#### [INPUT DATA]
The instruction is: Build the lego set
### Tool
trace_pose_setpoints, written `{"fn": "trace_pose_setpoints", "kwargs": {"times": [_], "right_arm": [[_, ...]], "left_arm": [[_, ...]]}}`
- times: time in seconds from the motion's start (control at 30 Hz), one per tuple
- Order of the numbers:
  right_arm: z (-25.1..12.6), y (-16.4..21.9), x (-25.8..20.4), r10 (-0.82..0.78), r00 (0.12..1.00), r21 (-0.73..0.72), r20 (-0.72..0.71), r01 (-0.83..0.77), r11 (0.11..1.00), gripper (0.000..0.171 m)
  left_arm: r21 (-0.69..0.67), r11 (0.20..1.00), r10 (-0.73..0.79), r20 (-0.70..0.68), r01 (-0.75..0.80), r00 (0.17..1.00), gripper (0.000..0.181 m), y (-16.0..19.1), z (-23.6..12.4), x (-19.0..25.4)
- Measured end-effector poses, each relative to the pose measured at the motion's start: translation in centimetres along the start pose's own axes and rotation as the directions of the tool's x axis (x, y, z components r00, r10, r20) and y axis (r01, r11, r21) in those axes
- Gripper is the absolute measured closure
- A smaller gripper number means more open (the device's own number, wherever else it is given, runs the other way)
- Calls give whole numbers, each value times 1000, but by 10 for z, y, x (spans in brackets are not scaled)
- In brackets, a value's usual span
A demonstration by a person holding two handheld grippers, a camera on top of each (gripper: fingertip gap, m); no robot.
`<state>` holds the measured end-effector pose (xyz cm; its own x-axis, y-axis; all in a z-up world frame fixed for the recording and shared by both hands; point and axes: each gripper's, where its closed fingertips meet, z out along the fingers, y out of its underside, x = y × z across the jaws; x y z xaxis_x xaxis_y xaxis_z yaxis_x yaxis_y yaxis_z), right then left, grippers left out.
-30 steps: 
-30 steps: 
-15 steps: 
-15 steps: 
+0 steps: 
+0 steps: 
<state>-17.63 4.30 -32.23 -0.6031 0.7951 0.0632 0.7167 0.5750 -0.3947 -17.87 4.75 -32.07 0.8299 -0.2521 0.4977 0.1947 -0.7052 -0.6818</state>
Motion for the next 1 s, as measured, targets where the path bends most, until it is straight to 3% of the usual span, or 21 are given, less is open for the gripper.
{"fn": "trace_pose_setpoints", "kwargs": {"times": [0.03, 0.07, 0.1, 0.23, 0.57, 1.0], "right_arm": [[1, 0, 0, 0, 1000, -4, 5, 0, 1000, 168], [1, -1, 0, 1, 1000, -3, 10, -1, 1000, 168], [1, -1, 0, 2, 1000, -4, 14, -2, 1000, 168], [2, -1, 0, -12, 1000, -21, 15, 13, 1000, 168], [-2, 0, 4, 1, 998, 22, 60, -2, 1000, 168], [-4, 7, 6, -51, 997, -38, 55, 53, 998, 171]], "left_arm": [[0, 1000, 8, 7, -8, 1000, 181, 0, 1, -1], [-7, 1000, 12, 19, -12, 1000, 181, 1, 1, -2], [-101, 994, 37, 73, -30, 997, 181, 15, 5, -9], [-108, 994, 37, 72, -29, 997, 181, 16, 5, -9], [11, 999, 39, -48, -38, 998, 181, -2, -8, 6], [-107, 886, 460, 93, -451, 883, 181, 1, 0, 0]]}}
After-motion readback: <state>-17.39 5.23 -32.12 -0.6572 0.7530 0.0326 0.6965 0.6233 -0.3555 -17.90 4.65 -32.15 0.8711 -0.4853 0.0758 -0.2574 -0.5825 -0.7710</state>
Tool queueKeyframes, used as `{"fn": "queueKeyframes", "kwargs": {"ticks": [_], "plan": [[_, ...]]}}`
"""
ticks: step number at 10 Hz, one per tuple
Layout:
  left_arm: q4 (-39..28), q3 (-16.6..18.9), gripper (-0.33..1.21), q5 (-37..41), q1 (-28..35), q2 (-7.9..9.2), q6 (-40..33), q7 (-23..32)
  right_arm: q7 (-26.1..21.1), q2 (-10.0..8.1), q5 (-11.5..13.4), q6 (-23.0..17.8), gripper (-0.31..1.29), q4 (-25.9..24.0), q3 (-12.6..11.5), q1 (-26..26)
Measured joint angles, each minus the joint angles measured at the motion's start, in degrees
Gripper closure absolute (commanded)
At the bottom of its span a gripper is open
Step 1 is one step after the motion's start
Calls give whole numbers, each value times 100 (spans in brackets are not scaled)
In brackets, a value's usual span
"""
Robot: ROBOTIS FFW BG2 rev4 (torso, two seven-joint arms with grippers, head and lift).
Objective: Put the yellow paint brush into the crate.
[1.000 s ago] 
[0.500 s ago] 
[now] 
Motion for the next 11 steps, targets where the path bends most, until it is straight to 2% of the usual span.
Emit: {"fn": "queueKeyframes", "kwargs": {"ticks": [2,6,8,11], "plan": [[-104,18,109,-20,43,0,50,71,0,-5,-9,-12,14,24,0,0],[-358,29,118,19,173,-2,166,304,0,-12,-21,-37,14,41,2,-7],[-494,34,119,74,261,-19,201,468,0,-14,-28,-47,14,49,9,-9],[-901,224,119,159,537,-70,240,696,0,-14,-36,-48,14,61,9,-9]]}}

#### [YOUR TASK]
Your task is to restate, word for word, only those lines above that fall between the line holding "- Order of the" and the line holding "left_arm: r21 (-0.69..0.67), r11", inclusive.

#### [WRITTEN RESPONSE]
- Order of the numbers:
  right_arm: z (-25.1..12.6), y (-16.4..21.9), x (-25.8..20.4), r10 (-0.82..0.78), r00 (0.12..1.00), r21 (-0.73..0.72), r20 (-0.72..0.71), r01 (-0.83..0.77), r11 (0.11..1.00), gripper (0.000..0.171 m)
  left_arm: r21 (-0.69..0.67), r11 (0.20..1.00), r10 (-0.73..0.79), r20 (-0.70..0.68), r01 (-0.75..0.80), r00 (0.17..1.00), gripper (0.000..0.181 m), y (-16.0..19.1), z (-23.6..12.4), x (-19.0..25.4)

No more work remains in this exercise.